=== Work instructions ===
Retype the data exactly, skipping any picture in it.

[Extracted records]
**********

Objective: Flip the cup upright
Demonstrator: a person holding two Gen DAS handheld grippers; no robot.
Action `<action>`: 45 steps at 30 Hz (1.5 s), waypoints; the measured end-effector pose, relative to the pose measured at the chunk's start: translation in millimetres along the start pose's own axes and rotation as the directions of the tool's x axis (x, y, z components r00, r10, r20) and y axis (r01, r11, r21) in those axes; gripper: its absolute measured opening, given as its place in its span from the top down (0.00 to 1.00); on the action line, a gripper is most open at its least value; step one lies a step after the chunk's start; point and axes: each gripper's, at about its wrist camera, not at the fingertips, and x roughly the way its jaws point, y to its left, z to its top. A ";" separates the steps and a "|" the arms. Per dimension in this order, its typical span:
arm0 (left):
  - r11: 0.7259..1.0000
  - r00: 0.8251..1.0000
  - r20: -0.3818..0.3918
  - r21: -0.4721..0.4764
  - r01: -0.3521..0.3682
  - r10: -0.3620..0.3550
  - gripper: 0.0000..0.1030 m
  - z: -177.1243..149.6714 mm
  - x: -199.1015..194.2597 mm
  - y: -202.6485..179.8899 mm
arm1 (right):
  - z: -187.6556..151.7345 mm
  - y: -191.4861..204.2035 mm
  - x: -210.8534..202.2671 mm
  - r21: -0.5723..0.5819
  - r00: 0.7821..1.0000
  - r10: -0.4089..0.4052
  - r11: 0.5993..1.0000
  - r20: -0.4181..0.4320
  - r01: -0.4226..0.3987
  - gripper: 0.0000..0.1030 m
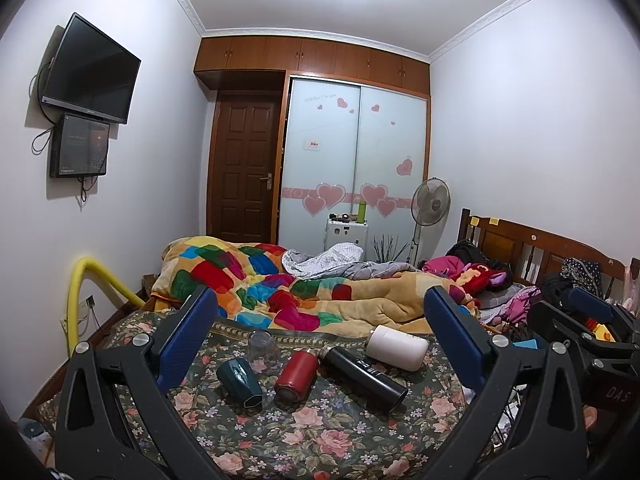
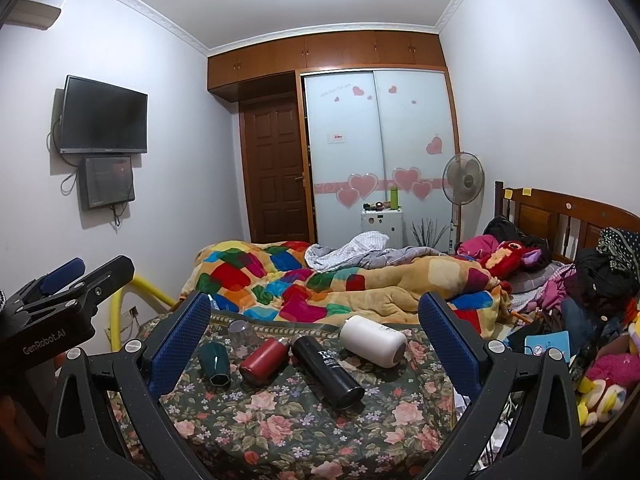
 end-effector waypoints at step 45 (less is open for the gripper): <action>1.000 1.000 0.000 -0.009 0.003 -0.003 0.00 0.9 -2.8 -1.5 | 7.6 9.7 6.8 -0.008 1.000 0.008 1.000 -0.010 -0.008 0.00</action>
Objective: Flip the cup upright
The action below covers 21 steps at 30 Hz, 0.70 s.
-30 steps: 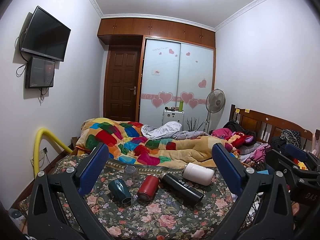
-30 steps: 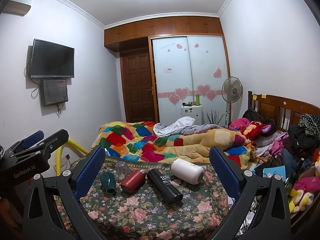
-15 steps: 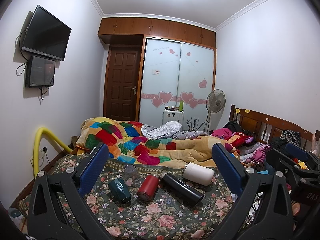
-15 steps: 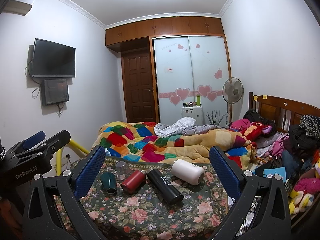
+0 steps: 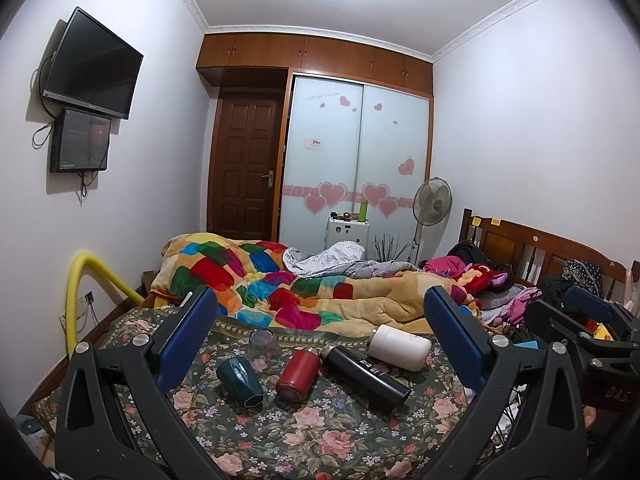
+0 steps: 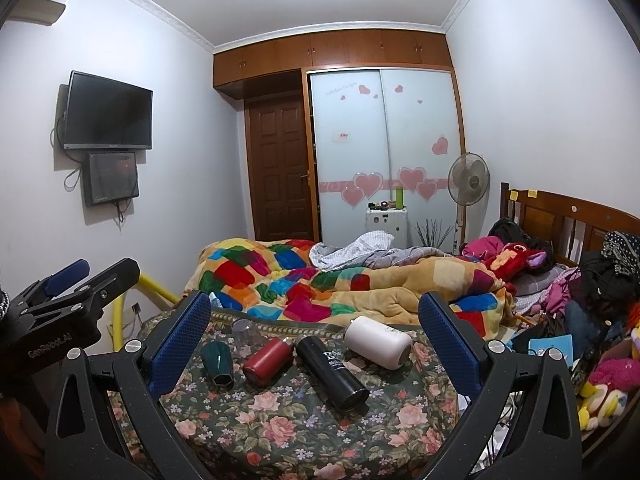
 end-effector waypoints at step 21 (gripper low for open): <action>0.995 0.984 -0.167 -0.057 -0.077 0.067 0.00 -37.0 94.5 42.7 | -70.1 -34.9 169.7 -0.091 0.914 -0.022 0.996 -0.406 -0.016 0.00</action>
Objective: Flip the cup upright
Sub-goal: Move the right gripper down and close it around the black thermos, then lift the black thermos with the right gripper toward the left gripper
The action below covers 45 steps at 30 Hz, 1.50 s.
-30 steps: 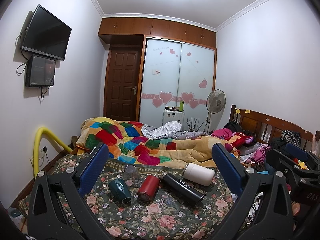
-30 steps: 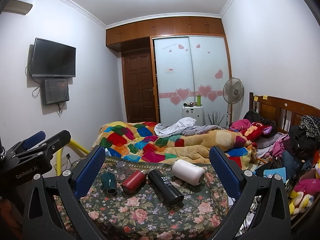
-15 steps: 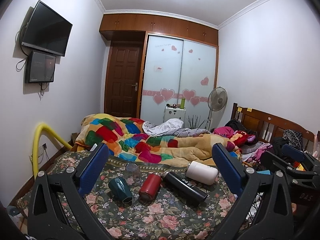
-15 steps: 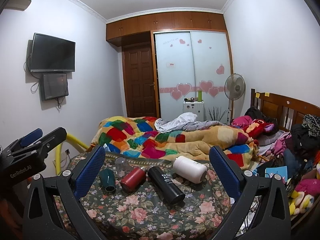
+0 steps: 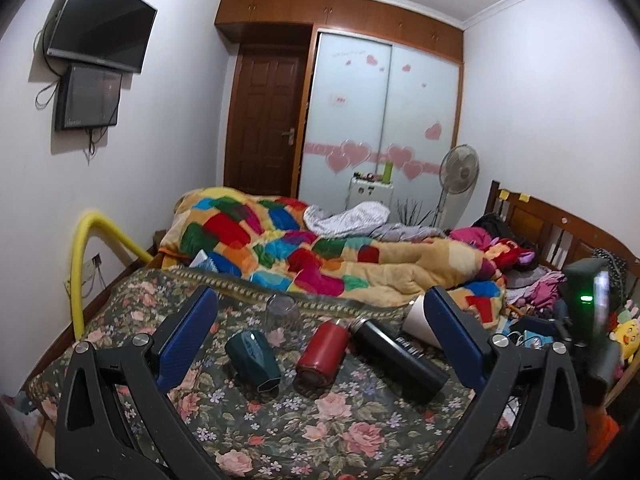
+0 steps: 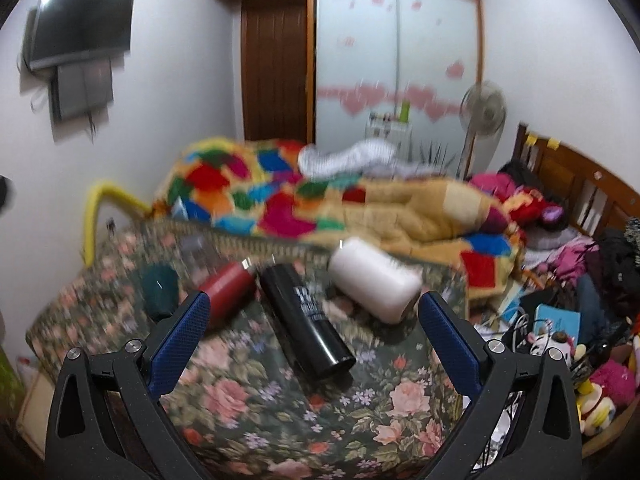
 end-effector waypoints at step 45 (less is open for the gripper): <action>1.000 0.992 -0.129 0.011 -0.003 0.005 0.00 -31.1 49.6 -1.0 | -22.4 2.6 177.4 -0.080 0.790 0.155 0.965 -0.594 -0.249 0.38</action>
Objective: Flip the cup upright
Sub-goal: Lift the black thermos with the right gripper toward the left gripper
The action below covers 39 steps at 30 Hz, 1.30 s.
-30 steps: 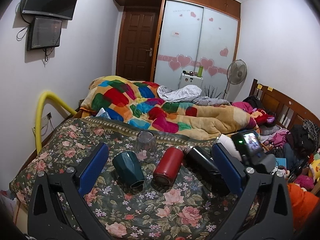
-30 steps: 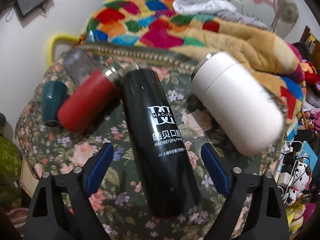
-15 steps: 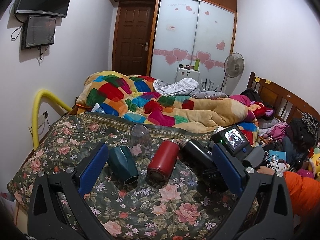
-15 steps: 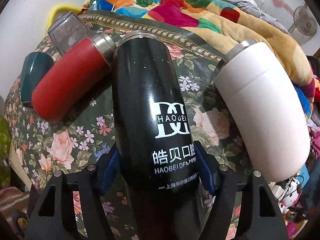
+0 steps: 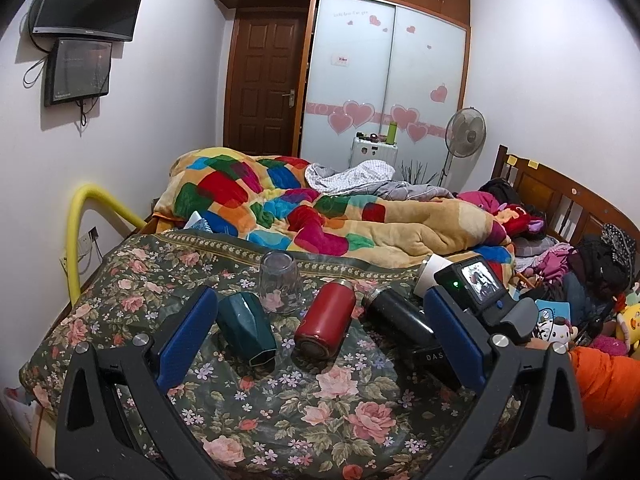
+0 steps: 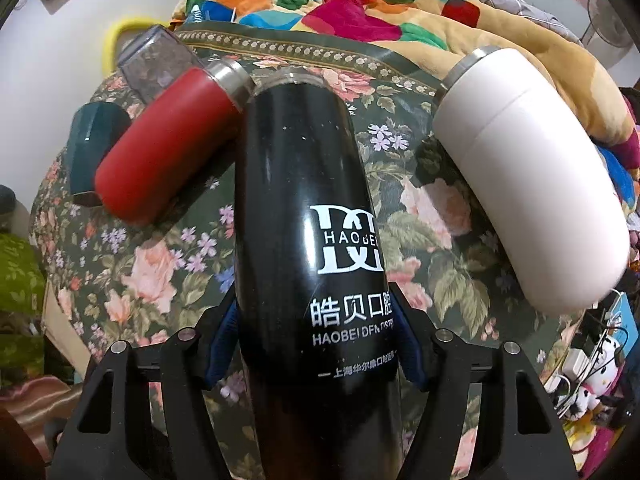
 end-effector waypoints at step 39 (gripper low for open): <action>0.999 0.999 -0.025 0.016 -0.048 0.048 0.00 -21.3 -44.6 -1.5 | -74.1 101.5 4.4 -0.123 0.994 0.106 0.987 -0.012 -0.107 0.38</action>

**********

=== Answer for the task ===
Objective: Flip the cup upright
Demonstrator: a person holding two Gen DAS handheld grippers; no robot.
Action `<action>`: 45 steps at 30 Hz (1.5 s), waypoints; the measured end-effector pose, relative to the pose measured at the chunk's start: translation in millimetres along the start pose's own axes and rotation as the directions of the tool's x axis (x, y, z components r00, r10, r20) and y axis (r01, r11, r21) in those axes; gripper: its absolute measured opening, given as its place in its span from the top down (0.00 to 1.00); on the action line, a gripper is most open at its least value; step one lies a step after the chunk's start; point and axes: each gripper's, at about its wrist camera, not at the fingertips, and x roughly the way its jaws point, y to its left, z to its top. A ";" separates the steps and a "|" the arms. Per dimension in this order, its typical span:
arm0 (left):
  - r11: 0.7259..1.0000
  - r00: 0.8251..1.0000
  - r20: -0.3818..0.3918
  - r21: -0.4721..0.4764
  - r01: -0.3521..0.3682
  - r10: -0.3620..0.3550
  - gripper: 0.0000..0.1030 m
  - z: -177.1243..149.6714 mm
  - x: -199.1015..194.2597 mm
  - y: -202.6485..179.8899 mm
arm1 (right):
  - z: -187.6556..151.7345 mm
  - y: -191.4861..204.2035 mm
  - x: -210.8534..202.2671 mm
  - r21: -0.5723..0.5819
  - r00: 0.7821..1.0000
  - r10: -0.4089..0.4052
  - r11: 0.5993..1.0000
  - r20: -0.4181..0.4320
  - r01: -0.4226..0.3987
  - gripper: 0.0000..0.1030 m
 end-effector waypoints at step 45 (less is open for the gripper): <action>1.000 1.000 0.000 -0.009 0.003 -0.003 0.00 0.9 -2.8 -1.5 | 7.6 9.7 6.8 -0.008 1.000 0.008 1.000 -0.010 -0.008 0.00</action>
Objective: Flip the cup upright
The action below covers 21 steps at 30 Hz, 0.70 s.
-30 steps: 
-30 steps: 
-15 steps: 
-15 steps: 
+0 steps: 
+0 steps: 
 end-effector waypoints at step 21 (gripper low for open): <action>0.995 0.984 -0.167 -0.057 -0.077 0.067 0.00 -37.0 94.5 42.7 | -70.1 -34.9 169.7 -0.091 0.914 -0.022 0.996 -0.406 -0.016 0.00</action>
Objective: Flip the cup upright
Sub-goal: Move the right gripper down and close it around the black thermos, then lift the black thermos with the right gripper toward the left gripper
The action below covers 45 steps at 30 Hz, 1.50 s.
-30 steps: 
-30 steps: 
-15 steps: 
-15 steps: 
+0 steps: 
+0 steps: 
 end-effector waypoints at step 45 (less is open for the gripper): <action>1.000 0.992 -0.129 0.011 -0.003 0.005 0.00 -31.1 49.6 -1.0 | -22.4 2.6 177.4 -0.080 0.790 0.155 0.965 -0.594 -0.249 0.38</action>
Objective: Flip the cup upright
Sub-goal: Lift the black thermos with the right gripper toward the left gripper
The action below covers 39 steps at 30 Hz, 1.30 s.
-30 steps: 
-30 steps: 
-15 steps: 
-15 steps: 
+0 steps: 
+0 steps: 
 end-effector waypoints at step 39 (gripper low for open): <action>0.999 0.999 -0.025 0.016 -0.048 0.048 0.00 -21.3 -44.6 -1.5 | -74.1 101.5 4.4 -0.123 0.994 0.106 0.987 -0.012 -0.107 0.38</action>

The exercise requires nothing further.